• _DATA SECTION_:
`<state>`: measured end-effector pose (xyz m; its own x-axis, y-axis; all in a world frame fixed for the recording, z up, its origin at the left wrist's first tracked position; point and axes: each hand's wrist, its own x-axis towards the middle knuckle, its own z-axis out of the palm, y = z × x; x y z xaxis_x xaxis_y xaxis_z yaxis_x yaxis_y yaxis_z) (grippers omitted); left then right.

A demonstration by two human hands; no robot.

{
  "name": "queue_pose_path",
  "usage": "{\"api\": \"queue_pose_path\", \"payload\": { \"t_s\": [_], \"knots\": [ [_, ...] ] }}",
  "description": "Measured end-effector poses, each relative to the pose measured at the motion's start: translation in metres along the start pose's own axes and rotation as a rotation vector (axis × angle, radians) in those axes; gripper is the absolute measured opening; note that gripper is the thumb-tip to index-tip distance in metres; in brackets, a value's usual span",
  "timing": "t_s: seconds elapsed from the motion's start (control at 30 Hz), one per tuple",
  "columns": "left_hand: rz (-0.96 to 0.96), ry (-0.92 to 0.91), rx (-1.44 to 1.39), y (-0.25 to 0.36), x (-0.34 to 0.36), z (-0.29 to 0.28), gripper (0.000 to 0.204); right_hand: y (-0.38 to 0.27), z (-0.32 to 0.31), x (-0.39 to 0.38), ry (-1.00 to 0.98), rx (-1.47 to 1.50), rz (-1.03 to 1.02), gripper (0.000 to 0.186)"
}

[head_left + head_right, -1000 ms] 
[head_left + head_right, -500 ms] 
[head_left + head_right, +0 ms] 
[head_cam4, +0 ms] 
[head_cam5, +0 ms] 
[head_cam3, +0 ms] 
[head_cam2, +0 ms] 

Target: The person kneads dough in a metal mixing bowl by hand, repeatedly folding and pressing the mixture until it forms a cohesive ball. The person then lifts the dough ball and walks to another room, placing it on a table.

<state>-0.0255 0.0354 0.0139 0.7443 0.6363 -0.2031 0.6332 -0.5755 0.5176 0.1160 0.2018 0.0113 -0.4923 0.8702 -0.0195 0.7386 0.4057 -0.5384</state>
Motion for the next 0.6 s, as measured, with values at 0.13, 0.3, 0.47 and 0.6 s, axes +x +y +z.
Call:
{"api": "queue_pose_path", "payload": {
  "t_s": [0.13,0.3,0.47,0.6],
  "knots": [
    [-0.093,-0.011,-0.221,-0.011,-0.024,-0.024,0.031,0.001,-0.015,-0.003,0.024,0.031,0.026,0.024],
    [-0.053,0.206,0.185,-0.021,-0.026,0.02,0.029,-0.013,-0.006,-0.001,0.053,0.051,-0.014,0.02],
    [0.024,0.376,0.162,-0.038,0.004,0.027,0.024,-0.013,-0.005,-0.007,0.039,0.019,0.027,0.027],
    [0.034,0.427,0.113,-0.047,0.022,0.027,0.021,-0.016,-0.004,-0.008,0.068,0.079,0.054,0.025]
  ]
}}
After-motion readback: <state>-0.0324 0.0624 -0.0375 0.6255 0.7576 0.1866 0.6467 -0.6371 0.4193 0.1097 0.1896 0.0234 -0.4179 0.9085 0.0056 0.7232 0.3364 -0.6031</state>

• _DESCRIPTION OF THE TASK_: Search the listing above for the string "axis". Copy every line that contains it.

• _SOLUTION TO THIS EXERCISE_:
`<state>`: measured end-effector pose (xyz m; its own x-axis, y-axis; all in a world frame fixed for the recording, z up, its origin at the left wrist's first tracked position; point and axes: each hand's wrist, its own x-axis towards the middle knuckle, its own z-axis out of the palm, y = z × x; x y z xaxis_x xaxis_y xaxis_z yaxis_x yaxis_y yaxis_z) (grippers omitted); left then right.
  "description": "Measured end-effector poses, each relative to the pose measured at the motion's start: translation in metres along the start pose's own axes and rotation as a rotation vector (axis × angle, radians) in those axes; gripper is the absolute measured opening; note that gripper is the thumb-tip to index-tip distance in metres; in brackets, a value's usual span",

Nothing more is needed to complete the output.